General Post-Operative Instructions
Following total knee arthroplasty, you will be involved with several care providers. Our office will coordinate physical therapy and home health to make sure that your surgery has been a success and you obtain maximum benefit from this procedure. I routinely use a rotating platform knee (knees that bend and rotate).
To learn more about your knee, click on the following link: http://orthoinfo.aaos.org/topic.cfm?topic=A00221
Home health personnel will follow up with you after you have arrived home. These nurses will help you with wound care and follow up laboratory work. Wounds will typically turn a little red around your staples or sutures.
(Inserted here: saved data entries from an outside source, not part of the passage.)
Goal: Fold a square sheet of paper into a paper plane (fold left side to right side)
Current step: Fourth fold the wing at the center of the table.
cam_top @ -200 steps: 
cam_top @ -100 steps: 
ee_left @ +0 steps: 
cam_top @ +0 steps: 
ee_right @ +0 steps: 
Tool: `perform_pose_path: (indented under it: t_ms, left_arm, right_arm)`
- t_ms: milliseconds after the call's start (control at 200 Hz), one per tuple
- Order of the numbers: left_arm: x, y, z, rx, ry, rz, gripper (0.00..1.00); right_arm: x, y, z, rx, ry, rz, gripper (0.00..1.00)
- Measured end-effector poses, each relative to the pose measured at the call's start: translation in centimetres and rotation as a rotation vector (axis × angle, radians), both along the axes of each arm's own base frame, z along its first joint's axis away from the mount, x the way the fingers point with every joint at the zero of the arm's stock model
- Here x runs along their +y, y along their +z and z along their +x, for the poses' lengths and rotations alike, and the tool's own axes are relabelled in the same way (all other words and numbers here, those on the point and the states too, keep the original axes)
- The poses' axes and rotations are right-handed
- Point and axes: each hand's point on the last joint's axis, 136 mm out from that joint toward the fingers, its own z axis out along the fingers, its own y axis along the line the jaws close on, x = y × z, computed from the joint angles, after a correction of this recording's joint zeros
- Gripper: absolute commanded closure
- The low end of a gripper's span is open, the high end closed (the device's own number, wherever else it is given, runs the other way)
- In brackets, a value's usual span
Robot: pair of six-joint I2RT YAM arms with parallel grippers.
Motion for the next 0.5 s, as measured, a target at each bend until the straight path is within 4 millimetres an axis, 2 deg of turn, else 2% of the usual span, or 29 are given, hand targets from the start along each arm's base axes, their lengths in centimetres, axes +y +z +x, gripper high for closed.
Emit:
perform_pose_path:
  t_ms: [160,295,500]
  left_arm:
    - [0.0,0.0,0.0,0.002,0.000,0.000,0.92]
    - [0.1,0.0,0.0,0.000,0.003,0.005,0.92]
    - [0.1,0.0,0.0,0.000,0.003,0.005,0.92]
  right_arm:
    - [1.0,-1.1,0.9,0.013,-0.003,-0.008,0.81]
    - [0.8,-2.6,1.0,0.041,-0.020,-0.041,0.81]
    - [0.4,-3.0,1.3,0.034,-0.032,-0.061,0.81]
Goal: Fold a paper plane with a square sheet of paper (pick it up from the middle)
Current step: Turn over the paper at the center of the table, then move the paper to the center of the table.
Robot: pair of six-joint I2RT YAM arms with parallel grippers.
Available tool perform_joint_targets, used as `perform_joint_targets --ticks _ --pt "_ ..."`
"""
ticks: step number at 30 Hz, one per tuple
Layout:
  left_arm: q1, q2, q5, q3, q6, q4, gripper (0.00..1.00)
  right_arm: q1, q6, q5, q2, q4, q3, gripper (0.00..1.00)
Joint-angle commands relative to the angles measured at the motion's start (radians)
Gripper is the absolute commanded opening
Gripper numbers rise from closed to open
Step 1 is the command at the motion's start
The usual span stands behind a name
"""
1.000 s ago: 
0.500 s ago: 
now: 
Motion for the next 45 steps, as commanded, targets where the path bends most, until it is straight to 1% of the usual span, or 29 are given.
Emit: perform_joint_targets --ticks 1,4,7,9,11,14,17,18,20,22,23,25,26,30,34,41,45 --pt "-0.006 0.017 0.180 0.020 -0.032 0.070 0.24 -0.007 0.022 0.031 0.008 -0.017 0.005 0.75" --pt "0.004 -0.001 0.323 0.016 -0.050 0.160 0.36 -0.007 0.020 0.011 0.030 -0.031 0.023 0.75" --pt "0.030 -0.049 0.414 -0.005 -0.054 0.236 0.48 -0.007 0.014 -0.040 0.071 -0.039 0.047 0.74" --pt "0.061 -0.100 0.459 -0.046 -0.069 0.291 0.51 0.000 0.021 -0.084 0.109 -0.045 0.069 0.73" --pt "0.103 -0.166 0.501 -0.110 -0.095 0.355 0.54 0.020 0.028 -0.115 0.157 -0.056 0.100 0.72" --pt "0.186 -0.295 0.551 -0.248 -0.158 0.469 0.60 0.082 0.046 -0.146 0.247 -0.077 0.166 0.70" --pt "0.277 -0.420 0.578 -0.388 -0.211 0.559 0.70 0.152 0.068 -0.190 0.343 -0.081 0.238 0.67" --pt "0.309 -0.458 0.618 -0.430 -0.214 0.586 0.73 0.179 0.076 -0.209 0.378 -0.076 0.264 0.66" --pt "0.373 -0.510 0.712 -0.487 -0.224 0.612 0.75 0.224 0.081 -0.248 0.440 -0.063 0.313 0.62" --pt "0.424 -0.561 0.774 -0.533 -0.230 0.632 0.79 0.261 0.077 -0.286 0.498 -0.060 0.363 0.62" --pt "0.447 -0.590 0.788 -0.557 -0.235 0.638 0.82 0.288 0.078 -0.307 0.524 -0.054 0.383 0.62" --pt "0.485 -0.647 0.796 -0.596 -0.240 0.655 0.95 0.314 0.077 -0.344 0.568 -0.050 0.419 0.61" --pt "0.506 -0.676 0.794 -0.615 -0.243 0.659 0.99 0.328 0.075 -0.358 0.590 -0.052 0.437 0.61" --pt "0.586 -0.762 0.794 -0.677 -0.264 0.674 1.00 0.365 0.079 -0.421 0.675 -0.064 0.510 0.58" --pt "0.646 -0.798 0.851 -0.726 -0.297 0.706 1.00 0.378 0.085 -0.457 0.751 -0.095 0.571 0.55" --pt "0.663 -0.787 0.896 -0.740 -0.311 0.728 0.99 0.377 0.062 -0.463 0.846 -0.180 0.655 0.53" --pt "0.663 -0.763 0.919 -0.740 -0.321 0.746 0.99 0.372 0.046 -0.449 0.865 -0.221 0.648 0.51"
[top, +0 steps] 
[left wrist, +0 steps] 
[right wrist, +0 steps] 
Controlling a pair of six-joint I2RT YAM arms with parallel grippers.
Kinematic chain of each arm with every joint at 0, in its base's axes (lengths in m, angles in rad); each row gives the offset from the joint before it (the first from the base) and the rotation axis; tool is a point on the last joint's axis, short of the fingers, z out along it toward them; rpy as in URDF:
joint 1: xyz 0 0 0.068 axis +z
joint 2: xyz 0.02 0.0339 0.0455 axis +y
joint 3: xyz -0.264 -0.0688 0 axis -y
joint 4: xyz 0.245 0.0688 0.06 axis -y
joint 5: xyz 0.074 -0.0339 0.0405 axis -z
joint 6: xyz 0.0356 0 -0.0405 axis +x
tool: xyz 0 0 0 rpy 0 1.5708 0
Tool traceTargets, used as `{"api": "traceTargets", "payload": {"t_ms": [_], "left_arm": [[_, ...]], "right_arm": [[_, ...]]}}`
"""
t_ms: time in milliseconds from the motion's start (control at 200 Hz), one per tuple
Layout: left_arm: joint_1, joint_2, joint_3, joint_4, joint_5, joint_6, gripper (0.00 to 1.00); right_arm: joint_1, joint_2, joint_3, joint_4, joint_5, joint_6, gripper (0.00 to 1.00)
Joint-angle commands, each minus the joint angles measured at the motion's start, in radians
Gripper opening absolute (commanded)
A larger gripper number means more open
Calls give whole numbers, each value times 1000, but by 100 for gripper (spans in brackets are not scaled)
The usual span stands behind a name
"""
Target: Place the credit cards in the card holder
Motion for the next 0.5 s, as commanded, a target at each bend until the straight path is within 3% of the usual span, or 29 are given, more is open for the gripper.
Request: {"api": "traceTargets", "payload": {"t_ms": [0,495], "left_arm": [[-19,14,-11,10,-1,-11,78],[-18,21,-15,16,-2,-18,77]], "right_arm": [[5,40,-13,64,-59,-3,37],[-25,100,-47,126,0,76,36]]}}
Some swelling is expected. Bruising may extend down the leg into the calf. These things are common after such a major surgery. Home health nurses are trained to look for excessive swelling, redness and drainage, which could indicate an infection.
Computer-navigated total knee patients will notice two small incisions on the front part of their leg. Pins are placed in the tibia during the surgery to allow the computer to "see". These should be treated like any other wounds and should heal uneventfully. Many therapists are not familiar with this technique and may ask you why they are there. Simply smile and say that your knee was done with computer navigation to ensure that the position of the knee is as precise as possible.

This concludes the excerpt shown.